**Task item**
Reproduce the listing that follows with no differences at all.

**Material shown**
● ● ● ● ● ● ●
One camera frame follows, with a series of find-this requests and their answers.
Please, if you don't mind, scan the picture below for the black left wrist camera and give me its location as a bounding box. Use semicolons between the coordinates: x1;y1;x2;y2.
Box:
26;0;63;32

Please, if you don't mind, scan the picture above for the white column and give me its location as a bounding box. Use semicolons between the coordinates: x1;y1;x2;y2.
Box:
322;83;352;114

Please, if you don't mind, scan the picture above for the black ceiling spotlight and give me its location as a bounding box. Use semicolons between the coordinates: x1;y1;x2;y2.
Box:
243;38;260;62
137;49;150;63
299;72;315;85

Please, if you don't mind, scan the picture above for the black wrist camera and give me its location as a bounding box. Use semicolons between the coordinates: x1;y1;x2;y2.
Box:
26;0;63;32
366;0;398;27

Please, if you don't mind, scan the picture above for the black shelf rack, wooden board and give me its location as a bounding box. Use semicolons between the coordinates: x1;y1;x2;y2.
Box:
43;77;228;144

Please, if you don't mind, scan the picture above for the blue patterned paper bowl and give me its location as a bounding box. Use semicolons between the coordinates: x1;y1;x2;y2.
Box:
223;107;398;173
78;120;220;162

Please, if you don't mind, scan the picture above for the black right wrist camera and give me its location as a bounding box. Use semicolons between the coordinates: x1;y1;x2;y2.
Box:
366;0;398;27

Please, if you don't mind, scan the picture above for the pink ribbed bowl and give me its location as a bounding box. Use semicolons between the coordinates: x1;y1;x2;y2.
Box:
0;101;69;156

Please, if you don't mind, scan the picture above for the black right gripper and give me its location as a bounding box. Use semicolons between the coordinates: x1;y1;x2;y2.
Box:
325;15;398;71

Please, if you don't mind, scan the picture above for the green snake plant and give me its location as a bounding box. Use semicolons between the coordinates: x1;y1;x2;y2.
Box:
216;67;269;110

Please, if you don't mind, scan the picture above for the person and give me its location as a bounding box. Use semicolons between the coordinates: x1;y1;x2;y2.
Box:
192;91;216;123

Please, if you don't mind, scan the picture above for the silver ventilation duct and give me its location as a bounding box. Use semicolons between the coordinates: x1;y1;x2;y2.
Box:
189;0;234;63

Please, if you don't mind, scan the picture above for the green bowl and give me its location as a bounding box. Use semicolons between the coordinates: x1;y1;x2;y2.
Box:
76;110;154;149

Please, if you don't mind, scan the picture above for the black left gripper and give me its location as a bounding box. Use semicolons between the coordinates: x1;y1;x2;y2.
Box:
● ● ● ● ● ● ●
**The completed task**
One camera frame follows, with a series of find-this requests and their answers.
Please, if you don't mind, scan the picture below for the black left wrist camera and give me its location as a bounding box. Use semicolons between the coordinates: x1;y1;x2;y2.
Box:
26;0;63;32

Please, if you don't mind, scan the picture above for the white column and give me its location as a bounding box. Use semicolons between the coordinates: x1;y1;x2;y2.
Box:
322;83;352;114

Please, if you don't mind, scan the picture above for the black ceiling spotlight and give me its location as a bounding box. Use semicolons between the coordinates: x1;y1;x2;y2.
Box:
243;38;260;62
137;49;150;63
299;72;315;85

Please, if you don't mind, scan the picture above for the black wrist camera and give me its location as a bounding box. Use semicolons between the coordinates: x1;y1;x2;y2.
Box:
26;0;63;32
366;0;398;27

Please, if you don't mind, scan the picture above for the black shelf rack, wooden board and give me its location as a bounding box. Use semicolons between the coordinates: x1;y1;x2;y2.
Box:
43;77;228;144

Please, if you don't mind, scan the picture above for the blue patterned paper bowl and give me its location as a bounding box. Use semicolons between the coordinates: x1;y1;x2;y2.
Box:
223;107;398;173
78;120;220;162

Please, if you don't mind, scan the picture above for the black right wrist camera and give me its location as a bounding box. Use semicolons between the coordinates: x1;y1;x2;y2.
Box:
366;0;398;27

Please, if you don't mind, scan the picture above for the pink ribbed bowl and give me its location as a bounding box. Use semicolons between the coordinates: x1;y1;x2;y2.
Box:
0;101;69;156

Please, if you don't mind, scan the picture above for the black right gripper and give me its location as a bounding box. Use semicolons between the coordinates: x1;y1;x2;y2.
Box:
325;15;398;71

Please, if you don't mind, scan the picture above for the green snake plant and give me its location as a bounding box. Use semicolons between the coordinates: x1;y1;x2;y2.
Box:
216;67;269;110

Please, if you don't mind, scan the picture above for the person and give me its location as a bounding box. Use semicolons between the coordinates: x1;y1;x2;y2.
Box:
192;91;216;123

Please, if you don't mind, scan the picture above for the silver ventilation duct and give me its location as a bounding box. Use semicolons between the coordinates: x1;y1;x2;y2.
Box:
189;0;234;63

Please, if you don't mind, scan the picture above for the green bowl and give me its location as a bounding box. Use semicolons between the coordinates: x1;y1;x2;y2.
Box:
76;110;154;149

Please, if you don't mind, scan the picture above for the black left gripper and give me its location as a bounding box. Use semicolons between the coordinates: x1;y1;x2;y2.
Box:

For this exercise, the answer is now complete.